Work request = Output only the lines below that start at the line containing "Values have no" and end at the line containing "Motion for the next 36", with both ends kept.

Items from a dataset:

———

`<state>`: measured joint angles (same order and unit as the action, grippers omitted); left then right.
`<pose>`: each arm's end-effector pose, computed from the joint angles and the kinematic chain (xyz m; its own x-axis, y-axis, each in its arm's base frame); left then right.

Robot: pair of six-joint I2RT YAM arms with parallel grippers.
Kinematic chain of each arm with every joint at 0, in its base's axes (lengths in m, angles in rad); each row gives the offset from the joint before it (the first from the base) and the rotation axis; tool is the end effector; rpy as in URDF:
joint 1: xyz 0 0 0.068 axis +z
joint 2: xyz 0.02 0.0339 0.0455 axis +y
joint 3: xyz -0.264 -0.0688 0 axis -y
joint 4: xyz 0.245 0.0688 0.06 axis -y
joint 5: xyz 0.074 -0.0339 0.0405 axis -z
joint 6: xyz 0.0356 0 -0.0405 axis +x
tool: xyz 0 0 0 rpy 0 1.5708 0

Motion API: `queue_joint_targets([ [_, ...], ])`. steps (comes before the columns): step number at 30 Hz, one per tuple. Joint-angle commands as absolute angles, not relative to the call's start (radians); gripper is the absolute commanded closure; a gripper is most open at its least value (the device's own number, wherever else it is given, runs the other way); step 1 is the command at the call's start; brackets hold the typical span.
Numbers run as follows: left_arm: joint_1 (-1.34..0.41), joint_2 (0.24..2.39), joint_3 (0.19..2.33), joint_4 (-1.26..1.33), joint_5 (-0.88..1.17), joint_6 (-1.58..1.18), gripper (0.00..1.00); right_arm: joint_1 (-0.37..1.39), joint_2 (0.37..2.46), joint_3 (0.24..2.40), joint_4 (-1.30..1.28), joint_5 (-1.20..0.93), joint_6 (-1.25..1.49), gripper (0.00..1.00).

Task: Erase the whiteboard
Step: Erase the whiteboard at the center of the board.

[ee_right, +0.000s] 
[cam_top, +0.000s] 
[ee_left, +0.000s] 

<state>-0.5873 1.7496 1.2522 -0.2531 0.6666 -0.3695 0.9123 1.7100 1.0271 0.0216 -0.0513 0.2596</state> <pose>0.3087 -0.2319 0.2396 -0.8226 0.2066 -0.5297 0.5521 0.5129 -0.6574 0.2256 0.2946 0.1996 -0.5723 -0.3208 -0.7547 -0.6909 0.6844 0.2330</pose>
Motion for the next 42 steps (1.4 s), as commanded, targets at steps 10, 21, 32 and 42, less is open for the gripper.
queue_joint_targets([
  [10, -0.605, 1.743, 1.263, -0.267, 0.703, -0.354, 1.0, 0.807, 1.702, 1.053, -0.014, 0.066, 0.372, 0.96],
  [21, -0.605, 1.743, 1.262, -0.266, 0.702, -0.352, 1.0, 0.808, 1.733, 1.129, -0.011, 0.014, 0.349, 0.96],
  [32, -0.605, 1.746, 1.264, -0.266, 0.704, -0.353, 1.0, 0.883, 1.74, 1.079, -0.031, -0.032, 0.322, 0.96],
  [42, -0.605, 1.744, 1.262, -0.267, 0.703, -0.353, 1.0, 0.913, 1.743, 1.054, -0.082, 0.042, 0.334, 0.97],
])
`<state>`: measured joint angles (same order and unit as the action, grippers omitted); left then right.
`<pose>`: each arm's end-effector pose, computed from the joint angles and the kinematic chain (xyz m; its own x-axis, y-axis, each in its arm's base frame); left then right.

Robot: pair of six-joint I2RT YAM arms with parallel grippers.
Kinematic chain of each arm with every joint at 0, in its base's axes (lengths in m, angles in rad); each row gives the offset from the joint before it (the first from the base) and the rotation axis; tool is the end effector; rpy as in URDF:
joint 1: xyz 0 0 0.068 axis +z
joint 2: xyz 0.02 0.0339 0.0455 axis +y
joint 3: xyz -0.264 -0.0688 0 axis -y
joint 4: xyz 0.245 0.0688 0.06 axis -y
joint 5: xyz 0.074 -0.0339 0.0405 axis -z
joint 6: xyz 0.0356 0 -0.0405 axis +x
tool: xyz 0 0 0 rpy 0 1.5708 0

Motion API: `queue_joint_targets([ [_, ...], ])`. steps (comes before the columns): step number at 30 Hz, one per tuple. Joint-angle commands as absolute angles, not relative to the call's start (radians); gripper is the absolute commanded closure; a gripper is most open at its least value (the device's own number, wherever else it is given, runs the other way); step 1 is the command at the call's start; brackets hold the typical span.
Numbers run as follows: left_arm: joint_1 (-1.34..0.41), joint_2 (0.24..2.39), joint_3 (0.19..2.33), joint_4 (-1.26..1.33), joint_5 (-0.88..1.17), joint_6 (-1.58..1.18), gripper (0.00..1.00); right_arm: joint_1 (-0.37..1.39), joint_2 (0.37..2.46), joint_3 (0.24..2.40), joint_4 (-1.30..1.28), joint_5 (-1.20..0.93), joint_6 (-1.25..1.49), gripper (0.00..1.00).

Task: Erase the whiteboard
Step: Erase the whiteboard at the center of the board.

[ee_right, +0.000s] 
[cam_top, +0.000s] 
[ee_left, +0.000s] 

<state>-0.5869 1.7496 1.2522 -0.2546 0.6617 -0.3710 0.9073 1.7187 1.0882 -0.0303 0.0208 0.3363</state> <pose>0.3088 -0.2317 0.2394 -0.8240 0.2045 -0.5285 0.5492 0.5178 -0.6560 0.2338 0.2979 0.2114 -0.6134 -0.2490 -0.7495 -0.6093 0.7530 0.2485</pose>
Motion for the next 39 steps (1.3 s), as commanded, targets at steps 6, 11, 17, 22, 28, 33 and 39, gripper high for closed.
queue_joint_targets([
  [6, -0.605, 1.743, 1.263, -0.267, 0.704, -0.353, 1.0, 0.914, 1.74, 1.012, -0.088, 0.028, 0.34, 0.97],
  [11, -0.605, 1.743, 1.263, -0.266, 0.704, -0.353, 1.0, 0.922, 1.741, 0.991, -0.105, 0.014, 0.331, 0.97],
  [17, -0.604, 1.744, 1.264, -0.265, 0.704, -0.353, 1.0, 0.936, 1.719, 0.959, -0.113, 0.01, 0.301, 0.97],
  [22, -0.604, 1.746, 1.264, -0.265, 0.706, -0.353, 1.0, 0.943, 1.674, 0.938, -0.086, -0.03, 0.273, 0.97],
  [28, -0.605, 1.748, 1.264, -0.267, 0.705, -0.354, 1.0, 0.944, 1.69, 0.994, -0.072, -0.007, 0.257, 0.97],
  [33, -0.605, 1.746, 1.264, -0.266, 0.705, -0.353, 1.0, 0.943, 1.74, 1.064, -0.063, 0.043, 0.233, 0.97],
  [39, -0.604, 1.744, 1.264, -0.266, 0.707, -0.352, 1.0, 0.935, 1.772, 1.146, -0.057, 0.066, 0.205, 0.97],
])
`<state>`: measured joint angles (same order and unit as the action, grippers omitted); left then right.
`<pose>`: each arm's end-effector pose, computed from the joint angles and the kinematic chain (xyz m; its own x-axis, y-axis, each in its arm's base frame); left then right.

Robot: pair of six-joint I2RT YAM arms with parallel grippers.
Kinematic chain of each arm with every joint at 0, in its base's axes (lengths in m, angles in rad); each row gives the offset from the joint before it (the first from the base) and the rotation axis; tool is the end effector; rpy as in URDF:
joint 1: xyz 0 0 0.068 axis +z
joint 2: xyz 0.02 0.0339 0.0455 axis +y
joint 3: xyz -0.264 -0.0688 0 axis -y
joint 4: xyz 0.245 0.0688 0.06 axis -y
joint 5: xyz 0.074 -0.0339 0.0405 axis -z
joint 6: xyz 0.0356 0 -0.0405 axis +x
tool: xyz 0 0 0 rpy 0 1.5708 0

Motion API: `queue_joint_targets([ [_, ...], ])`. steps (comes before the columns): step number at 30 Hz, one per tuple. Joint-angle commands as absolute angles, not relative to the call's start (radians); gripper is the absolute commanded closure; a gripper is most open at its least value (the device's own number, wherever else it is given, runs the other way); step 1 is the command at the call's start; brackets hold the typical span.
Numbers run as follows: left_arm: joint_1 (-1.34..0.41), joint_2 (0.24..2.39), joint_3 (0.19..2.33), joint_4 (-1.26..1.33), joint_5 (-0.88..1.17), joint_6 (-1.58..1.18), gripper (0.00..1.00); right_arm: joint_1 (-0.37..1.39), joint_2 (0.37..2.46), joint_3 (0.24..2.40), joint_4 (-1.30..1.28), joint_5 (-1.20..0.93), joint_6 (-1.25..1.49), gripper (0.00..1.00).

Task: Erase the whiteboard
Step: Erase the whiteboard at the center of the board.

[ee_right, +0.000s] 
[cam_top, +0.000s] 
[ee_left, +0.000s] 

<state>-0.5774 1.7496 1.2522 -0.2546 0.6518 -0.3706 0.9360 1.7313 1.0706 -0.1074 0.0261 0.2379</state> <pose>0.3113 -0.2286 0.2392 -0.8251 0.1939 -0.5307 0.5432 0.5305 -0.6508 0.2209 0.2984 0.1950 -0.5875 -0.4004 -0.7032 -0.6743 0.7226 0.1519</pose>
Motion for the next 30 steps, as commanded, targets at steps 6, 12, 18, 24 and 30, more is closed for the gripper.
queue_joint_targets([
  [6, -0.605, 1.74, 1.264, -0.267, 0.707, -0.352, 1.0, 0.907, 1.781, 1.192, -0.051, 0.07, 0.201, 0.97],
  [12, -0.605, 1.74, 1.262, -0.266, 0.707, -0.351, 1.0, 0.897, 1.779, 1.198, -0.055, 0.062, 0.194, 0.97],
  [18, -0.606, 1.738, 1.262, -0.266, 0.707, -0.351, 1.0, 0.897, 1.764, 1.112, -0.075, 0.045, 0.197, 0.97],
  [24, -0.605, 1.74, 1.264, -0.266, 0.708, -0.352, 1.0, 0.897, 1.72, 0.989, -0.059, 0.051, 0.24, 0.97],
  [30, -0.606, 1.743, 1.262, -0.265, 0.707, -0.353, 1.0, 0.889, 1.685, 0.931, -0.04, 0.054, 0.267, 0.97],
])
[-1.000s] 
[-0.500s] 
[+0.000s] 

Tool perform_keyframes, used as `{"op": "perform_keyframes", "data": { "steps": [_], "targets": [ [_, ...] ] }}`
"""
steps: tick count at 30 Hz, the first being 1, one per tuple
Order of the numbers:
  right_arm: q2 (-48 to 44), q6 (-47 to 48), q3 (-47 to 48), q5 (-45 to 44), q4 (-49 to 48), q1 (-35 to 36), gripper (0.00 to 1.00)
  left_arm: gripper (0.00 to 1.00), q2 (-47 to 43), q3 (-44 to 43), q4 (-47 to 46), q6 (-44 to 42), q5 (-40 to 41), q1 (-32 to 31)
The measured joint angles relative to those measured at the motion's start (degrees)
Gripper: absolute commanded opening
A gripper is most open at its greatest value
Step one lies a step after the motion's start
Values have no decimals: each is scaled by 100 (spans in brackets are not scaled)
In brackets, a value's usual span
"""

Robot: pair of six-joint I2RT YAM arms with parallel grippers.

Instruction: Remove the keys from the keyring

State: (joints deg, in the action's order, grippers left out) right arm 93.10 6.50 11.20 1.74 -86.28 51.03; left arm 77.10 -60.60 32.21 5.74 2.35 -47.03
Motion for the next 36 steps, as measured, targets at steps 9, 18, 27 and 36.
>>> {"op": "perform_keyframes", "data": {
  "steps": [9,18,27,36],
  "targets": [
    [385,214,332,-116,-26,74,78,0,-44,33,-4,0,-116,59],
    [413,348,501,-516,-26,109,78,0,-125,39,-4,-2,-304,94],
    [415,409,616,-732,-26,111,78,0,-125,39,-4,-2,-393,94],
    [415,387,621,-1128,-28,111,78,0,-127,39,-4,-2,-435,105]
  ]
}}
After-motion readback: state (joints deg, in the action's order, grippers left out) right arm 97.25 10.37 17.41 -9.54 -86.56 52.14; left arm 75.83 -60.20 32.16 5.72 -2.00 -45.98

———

Result for this exercise =
Values have no decimals: each is scaled by 100 (spans in brackets are not scaled)
In brackets, a value's usual span
"""

Robot: pair of six-joint I2RT YAM arms with parallel grippers.

Instruction: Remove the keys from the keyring

State: (joints deg, in the action's order, grippers left out) right arm 93.10 6.50 11.20 1.74 -86.28 51.03; left arm 77.10 -60.60 32.21 5.74 2.35 -47.03
Motion for the next 36 steps, as measured, targets at steps 9, 18, 27 and 36.

No other output is expected for this exercise.